Exercise goal: Starting at the line that contains "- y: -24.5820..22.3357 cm", print every remaining line of the entries, unchanged, and output nothing more.

::: Supplied information :::

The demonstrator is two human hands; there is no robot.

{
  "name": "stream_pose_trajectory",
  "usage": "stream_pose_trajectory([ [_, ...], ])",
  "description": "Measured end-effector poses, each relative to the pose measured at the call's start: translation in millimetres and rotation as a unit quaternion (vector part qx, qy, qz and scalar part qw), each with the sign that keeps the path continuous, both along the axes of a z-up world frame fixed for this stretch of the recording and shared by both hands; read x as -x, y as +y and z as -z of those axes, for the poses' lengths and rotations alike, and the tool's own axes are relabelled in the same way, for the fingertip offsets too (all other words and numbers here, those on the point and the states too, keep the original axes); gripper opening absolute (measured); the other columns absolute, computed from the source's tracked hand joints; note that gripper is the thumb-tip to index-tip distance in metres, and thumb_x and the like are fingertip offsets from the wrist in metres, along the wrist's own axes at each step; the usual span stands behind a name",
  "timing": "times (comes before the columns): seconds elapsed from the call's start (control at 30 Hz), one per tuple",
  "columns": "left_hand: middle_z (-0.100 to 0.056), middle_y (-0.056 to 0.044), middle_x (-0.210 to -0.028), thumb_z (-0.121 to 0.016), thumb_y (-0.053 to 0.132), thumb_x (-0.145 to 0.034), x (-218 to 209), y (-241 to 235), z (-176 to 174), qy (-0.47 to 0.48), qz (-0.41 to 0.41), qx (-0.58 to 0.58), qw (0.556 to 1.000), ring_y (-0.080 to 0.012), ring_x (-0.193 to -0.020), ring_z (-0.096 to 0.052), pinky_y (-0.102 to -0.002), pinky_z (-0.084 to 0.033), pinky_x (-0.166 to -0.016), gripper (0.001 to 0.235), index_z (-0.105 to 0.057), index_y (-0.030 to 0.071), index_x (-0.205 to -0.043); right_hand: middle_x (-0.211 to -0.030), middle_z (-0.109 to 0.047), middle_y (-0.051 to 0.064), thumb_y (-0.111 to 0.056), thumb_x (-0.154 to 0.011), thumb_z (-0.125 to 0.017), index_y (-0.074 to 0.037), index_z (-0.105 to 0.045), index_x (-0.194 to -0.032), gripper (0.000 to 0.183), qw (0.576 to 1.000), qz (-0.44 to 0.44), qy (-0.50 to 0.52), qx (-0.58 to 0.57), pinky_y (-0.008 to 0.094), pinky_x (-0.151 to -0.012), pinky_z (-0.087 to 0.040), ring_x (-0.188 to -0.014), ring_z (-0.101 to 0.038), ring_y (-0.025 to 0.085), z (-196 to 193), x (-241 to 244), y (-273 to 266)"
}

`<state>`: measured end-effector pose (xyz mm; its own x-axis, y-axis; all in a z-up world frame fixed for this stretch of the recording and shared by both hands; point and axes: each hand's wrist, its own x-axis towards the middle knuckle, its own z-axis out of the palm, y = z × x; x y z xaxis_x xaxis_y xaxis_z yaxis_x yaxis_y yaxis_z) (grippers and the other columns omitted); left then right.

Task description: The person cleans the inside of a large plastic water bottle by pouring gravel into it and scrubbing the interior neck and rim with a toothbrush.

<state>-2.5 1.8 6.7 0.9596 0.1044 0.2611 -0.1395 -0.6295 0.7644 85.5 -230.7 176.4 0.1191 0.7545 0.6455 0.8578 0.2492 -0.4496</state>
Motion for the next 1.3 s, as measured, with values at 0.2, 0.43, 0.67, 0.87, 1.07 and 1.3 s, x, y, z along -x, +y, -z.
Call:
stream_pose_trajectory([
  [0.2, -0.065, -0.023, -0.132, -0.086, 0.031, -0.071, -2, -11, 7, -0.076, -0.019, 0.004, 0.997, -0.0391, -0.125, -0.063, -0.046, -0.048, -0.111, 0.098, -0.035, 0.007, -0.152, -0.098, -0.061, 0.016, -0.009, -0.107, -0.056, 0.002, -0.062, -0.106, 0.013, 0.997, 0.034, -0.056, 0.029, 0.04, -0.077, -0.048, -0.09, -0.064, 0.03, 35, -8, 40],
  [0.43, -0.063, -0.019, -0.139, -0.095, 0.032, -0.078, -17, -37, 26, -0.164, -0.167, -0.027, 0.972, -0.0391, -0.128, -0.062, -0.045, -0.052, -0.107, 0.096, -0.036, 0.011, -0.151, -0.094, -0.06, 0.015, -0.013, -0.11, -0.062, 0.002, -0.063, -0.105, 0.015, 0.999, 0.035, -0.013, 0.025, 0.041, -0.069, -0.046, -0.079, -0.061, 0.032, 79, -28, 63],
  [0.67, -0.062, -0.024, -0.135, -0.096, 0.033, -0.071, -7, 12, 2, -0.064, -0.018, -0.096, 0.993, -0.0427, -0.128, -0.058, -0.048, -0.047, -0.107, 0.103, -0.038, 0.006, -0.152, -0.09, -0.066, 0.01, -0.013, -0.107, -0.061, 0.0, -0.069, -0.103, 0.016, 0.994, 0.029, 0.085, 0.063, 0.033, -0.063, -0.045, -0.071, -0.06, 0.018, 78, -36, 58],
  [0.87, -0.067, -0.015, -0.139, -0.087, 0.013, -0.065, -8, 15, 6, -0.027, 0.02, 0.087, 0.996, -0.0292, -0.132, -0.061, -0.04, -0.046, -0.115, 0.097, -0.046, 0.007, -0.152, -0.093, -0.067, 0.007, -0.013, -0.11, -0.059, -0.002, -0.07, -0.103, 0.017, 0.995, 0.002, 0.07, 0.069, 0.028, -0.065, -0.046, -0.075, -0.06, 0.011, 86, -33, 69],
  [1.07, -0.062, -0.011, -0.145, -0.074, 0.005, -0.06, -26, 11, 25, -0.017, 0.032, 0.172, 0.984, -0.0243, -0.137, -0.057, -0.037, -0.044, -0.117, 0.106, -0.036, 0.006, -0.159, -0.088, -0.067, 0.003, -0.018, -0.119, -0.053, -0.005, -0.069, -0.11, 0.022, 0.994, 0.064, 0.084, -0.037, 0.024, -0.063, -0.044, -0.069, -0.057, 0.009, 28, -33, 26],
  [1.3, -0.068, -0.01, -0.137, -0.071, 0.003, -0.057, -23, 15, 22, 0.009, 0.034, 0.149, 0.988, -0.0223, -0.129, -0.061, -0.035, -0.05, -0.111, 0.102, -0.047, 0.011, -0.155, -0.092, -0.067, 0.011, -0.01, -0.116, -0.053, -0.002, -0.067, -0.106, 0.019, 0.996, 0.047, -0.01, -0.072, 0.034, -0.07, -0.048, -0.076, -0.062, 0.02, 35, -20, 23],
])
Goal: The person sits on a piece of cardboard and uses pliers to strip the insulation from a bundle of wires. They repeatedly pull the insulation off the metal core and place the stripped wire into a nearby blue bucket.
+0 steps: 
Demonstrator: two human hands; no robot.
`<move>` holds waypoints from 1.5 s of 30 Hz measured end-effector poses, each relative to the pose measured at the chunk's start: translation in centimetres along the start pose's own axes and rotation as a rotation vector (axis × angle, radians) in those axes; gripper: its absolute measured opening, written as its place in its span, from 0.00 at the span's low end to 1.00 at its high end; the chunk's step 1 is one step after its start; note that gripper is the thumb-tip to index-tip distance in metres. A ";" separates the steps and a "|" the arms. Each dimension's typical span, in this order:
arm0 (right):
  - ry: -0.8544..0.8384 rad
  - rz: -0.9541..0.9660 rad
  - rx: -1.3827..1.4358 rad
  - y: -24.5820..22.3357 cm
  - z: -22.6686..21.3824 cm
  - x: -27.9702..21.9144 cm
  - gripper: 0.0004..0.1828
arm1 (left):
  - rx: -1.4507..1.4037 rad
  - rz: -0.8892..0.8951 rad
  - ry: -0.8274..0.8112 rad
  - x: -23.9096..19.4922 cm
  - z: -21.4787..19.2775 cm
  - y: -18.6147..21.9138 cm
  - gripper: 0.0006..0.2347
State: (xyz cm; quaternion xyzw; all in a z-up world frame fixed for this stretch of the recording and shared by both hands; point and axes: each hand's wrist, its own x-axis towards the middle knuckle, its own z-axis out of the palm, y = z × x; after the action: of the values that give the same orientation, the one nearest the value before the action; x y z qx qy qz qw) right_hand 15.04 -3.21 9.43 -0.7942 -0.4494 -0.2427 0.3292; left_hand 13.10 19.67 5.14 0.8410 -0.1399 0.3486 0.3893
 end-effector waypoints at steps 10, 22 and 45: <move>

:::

Answer to this exercise:
  - y: -24.5820..22.3357 cm
  - z: -22.6686..21.3824 cm
  - x: -27.9702..21.9144 cm
  - gripper: 0.0004..0.1828
arm1 (left):
  - rx: -1.4507..1.4037 rad
  - rz: -0.8892..0.8951 rad
  - ry: -0.8274..0.8112 rad
  - x: -23.9096..19.4922 cm
  - z: -21.4787..19.2775 cm
  - y: -18.6147..21.9138 cm
  - gripper: 0.0006..0.2347
State: (xyz cm; quaternion xyzw; all in a z-up world frame fixed for this stretch of the recording and shared by both hands; point and axes: each hand's wrist, its own x-axis towards the middle knuckle, its own z-axis out of the palm, y = z × x; after the action: of the values that give the same orientation, the one nearest the value before the action; x y z qx qy qz qw) right_hand 15.04 -3.21 9.43 -0.7942 -0.4494 -0.2427 0.3292; left_hand 13.10 19.67 5.14 0.8410 -0.1399 0.3486 0.3893
 end-effector waypoints at steps 10, 22 and 45: <move>

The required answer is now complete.